> **TRY IT**:
Return exactly the lines below, starting with the one that has "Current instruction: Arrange" and going on through the one that has "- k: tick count".

━━━━━━━━━━━━━━━━━━━━━━━━━━━━━━

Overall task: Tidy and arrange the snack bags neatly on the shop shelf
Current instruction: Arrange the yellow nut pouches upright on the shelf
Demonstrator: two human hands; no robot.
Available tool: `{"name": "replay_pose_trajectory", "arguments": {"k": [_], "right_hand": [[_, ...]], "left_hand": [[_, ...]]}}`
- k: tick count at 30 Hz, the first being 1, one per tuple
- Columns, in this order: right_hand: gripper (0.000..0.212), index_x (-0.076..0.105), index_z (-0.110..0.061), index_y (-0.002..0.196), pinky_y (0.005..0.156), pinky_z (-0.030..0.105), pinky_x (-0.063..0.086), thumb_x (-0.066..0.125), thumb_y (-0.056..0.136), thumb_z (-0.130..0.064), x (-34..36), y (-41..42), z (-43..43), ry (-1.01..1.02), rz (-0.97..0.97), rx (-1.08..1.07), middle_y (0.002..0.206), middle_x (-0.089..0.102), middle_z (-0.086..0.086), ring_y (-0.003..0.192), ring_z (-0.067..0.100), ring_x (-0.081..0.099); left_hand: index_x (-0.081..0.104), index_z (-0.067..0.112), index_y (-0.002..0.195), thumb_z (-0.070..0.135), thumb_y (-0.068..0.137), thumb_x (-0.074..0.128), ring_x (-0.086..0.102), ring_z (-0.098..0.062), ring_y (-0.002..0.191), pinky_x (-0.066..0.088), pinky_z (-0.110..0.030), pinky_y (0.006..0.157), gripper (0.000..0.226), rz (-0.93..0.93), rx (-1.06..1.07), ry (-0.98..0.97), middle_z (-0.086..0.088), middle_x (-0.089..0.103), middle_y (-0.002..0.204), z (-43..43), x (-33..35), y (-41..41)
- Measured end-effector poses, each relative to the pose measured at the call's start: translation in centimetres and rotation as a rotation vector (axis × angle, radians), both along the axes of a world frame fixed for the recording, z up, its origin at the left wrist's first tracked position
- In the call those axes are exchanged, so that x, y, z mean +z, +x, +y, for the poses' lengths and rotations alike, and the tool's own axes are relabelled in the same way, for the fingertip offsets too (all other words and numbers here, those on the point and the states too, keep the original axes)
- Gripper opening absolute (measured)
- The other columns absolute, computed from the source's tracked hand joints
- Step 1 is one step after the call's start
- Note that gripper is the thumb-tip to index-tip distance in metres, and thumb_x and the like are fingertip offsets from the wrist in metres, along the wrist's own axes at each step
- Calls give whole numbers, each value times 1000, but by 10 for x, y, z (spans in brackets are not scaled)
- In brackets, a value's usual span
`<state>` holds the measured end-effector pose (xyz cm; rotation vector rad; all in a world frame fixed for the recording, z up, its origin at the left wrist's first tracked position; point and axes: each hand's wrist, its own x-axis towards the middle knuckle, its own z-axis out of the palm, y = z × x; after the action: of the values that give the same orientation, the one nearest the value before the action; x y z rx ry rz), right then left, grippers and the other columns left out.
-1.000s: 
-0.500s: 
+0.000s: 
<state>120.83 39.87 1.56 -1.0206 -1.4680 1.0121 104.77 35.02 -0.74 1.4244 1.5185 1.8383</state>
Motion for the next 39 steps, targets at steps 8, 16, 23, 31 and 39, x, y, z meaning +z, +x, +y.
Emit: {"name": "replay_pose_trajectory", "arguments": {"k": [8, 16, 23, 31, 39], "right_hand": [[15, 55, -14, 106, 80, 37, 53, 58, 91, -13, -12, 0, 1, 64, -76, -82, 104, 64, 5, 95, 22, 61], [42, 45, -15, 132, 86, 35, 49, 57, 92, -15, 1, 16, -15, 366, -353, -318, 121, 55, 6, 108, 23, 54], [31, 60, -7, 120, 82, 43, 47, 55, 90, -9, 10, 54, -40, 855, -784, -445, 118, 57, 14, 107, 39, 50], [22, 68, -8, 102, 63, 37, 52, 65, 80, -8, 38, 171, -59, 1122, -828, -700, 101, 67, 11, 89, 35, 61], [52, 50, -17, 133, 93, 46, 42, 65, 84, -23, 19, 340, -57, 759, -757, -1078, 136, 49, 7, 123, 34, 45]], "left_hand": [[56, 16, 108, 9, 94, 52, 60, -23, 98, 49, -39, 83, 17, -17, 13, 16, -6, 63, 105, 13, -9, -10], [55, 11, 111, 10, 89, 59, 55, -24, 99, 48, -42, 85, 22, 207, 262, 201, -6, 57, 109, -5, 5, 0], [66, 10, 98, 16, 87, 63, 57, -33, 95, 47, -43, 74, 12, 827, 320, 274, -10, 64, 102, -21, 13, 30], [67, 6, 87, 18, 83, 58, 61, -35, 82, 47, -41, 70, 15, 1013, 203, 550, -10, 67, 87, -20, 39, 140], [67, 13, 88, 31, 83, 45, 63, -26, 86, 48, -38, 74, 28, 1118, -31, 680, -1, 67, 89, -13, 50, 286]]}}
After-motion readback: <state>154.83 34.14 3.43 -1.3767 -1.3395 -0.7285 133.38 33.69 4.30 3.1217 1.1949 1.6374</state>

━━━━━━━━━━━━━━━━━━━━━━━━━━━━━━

> **SOLUTION TO THIS PROBLEM**:
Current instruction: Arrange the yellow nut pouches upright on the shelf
Demonstrator: two human hands; no robot.
Available tool: `{"name": "replay_pose_trajectory", "arguments": {"k": [_], "right_hand": [[_, ...]], "left_hand": [[_, ...]]}}`
- k: tick count at 30 Hz, the first being 1, one per tuple

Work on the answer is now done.